● **Task to complete**:
What lines below contain the word "closed"? Please pull each one out.

● **Given information**:
┏━━

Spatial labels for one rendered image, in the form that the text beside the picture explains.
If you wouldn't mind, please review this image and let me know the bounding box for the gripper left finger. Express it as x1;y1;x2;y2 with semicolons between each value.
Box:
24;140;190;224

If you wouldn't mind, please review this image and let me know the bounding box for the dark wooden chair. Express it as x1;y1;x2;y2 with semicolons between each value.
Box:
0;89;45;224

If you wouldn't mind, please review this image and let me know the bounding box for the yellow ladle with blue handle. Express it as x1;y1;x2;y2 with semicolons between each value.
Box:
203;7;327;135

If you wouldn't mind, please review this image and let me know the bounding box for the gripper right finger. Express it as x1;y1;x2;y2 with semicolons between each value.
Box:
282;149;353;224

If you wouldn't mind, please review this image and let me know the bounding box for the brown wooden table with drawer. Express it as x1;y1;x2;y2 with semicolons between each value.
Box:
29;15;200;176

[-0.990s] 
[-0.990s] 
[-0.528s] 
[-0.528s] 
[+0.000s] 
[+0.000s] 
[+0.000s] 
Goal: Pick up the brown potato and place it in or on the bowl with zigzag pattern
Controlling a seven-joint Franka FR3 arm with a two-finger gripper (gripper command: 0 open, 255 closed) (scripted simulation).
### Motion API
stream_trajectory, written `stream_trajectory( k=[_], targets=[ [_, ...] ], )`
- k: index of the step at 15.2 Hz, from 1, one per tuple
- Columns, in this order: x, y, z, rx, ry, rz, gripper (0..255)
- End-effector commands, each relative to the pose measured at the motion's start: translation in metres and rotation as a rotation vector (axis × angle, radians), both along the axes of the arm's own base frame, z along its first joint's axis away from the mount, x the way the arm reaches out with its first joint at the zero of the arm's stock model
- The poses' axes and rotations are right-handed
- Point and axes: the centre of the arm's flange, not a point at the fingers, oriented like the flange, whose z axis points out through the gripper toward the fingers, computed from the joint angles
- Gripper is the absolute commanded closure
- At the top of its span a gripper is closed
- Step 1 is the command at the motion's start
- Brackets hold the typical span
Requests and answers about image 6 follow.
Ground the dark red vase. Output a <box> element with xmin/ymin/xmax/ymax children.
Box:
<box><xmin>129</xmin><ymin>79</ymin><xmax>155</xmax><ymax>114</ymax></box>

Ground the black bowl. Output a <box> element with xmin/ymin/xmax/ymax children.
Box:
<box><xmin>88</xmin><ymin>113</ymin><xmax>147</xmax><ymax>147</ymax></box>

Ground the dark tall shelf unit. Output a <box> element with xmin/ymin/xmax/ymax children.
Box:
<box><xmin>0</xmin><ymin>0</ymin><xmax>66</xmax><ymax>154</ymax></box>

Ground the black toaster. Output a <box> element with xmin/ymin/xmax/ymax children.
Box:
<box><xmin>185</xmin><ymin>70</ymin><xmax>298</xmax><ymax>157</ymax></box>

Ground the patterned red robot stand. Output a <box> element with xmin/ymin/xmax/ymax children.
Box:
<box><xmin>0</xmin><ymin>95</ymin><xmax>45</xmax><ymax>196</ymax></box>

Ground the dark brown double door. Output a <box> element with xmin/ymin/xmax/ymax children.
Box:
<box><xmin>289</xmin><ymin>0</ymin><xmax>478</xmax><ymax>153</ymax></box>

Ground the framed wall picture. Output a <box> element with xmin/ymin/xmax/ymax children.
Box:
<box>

┗━━

● **Answer to this problem**:
Controlling a seven-joint Franka FR3 arm with a two-finger gripper (gripper command: 0 open, 255 closed) (scripted simulation).
- At the top of its span a gripper is closed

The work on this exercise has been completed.